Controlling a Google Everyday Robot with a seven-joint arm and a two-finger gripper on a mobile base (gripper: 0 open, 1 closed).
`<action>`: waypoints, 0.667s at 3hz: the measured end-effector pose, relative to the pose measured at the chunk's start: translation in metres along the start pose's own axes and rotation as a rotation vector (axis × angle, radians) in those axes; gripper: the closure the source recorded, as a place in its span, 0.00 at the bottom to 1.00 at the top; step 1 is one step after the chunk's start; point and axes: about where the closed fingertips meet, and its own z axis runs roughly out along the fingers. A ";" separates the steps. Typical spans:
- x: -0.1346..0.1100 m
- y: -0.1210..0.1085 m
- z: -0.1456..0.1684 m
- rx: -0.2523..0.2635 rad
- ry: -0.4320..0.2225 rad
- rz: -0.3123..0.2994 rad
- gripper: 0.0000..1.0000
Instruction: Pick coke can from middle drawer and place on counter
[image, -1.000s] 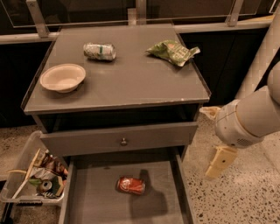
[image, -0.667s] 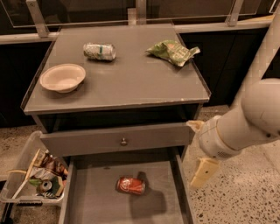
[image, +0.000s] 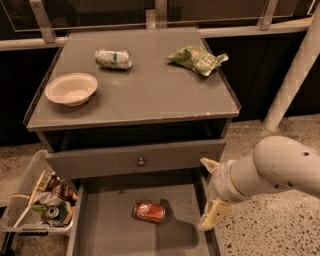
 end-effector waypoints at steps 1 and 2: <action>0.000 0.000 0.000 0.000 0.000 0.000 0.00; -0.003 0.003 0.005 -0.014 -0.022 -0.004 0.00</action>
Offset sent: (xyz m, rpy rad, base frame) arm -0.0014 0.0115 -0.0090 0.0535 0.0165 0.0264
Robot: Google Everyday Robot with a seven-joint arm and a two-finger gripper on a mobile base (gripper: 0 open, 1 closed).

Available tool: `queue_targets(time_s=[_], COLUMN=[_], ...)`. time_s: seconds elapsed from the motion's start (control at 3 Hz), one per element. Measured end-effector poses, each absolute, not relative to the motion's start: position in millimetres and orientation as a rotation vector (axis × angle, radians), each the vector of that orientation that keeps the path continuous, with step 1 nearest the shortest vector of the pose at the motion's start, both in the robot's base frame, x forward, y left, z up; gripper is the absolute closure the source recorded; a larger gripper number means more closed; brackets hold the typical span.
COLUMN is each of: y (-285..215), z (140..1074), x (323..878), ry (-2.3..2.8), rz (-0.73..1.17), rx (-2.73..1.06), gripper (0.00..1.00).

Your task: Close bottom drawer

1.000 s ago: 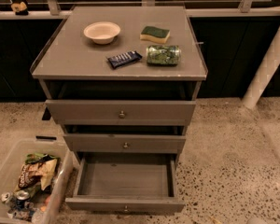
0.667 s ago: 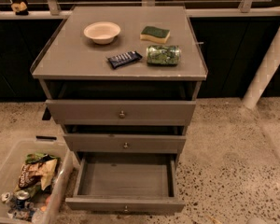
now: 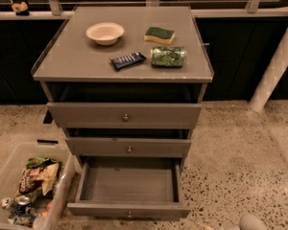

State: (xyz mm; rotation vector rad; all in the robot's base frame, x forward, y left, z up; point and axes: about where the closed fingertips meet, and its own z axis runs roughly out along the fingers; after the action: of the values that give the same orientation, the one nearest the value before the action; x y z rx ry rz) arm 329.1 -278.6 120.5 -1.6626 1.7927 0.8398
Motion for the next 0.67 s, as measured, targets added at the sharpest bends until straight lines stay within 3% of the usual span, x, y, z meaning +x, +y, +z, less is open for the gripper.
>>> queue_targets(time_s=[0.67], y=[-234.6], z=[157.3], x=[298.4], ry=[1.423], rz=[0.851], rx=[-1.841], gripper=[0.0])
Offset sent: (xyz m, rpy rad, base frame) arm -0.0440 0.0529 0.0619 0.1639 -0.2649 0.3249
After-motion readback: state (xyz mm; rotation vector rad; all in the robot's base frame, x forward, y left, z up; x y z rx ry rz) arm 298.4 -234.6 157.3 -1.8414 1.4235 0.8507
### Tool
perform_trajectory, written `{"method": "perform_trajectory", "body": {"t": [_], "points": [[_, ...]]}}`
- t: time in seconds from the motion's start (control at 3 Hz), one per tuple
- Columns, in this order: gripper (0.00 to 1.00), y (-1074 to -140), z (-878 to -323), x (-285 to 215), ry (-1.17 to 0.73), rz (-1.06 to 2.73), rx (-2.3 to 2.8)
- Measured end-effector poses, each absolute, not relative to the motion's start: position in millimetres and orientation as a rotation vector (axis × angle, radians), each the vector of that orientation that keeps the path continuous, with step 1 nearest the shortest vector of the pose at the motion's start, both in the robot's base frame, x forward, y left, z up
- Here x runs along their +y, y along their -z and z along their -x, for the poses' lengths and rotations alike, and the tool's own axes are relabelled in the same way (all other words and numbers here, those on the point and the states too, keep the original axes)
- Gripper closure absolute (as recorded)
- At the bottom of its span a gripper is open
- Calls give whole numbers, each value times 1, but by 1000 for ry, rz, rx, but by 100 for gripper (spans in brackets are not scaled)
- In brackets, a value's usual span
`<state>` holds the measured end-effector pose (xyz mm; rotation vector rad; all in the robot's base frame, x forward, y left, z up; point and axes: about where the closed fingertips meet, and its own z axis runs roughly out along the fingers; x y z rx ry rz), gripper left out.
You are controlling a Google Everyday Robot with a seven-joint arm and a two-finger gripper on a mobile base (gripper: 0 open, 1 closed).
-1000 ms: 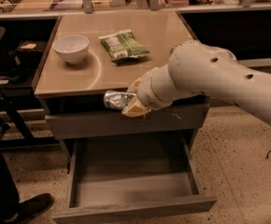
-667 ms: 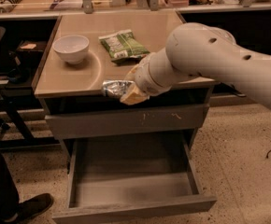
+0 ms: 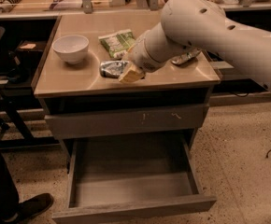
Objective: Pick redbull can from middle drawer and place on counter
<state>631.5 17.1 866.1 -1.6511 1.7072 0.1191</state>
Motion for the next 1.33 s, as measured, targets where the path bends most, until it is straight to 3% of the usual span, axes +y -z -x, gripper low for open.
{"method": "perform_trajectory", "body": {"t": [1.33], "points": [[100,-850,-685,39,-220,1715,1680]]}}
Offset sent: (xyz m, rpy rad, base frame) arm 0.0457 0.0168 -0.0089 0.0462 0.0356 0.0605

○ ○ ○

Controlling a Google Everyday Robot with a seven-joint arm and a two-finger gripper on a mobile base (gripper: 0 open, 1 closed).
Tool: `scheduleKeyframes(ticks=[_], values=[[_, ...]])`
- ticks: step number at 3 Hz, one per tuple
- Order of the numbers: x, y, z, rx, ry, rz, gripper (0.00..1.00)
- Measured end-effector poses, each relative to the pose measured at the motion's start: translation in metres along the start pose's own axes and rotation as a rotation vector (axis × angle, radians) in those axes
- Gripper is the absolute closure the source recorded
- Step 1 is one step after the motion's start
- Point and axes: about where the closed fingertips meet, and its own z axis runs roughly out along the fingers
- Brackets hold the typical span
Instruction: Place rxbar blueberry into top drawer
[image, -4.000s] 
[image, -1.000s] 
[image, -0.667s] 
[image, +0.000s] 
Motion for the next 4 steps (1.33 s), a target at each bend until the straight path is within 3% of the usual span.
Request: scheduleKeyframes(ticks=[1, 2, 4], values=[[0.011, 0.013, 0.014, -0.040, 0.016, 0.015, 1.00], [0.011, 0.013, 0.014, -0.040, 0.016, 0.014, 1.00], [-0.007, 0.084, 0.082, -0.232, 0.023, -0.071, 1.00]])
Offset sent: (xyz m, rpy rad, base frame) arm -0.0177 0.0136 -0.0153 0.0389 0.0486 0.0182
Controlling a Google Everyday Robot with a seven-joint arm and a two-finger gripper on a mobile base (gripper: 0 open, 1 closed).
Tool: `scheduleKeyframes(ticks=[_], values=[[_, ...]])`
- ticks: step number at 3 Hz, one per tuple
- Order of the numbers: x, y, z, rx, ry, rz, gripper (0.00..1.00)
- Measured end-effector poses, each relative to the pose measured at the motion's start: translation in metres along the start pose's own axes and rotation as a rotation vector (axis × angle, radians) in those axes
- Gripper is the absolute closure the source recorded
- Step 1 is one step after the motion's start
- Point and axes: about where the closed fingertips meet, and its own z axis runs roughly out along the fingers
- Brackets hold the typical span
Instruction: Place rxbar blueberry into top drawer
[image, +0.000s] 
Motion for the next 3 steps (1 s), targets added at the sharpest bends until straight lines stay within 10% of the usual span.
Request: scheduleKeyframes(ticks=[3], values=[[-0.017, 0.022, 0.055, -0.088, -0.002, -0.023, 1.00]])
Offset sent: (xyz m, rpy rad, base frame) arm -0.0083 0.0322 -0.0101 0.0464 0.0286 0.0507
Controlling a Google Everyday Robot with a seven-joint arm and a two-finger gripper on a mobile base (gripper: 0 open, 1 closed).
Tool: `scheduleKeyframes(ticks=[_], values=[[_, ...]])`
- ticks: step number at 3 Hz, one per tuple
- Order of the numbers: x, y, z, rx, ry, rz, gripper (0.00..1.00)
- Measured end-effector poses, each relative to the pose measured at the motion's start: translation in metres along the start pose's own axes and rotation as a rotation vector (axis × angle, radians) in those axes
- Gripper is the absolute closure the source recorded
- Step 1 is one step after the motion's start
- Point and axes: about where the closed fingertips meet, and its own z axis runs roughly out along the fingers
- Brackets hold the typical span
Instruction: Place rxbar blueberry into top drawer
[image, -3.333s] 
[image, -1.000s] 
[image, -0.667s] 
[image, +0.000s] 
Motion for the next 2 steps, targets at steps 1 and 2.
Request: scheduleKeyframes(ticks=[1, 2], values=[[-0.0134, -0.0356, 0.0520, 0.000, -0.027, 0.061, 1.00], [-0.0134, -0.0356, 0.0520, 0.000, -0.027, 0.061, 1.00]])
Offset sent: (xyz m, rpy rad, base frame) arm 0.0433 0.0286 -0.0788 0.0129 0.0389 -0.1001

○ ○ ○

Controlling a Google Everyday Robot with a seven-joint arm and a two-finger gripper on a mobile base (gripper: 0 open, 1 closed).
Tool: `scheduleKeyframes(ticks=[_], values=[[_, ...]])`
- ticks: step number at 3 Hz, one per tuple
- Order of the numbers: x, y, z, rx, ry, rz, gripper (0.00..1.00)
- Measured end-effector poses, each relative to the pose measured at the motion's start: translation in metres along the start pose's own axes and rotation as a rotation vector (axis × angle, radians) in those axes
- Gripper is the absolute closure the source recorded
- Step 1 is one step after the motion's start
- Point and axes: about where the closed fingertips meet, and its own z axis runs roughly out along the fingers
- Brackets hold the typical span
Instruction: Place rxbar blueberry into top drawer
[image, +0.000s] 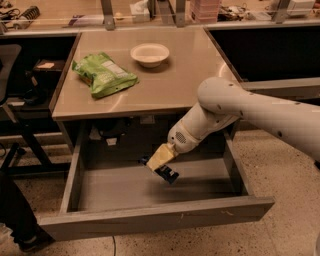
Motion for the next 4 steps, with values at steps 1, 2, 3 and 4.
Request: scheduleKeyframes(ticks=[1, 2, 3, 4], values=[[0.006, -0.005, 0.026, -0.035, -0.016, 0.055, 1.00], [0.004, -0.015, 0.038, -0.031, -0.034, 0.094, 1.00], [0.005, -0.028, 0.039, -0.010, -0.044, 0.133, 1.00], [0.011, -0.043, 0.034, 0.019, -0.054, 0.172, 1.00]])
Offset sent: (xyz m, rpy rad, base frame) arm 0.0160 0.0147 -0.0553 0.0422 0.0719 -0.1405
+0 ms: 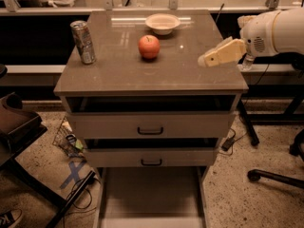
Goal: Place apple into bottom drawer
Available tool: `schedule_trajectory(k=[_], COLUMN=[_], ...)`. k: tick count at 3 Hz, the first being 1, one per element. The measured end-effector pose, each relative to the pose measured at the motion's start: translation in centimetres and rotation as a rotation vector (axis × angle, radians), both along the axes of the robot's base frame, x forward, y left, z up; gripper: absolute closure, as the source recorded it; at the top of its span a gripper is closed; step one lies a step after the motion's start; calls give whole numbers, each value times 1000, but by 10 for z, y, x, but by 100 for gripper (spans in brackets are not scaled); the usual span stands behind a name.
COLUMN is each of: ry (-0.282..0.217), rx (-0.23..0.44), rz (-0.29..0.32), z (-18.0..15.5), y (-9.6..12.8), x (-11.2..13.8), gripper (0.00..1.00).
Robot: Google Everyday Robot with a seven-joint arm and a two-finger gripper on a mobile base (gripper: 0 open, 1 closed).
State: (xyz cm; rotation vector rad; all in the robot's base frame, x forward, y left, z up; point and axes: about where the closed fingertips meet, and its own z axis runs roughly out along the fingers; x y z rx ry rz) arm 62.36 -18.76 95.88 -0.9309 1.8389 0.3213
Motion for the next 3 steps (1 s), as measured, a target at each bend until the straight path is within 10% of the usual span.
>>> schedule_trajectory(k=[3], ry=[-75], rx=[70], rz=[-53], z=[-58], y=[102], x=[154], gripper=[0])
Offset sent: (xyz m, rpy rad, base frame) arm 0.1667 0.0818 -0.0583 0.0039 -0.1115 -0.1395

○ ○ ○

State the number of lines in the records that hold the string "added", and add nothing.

2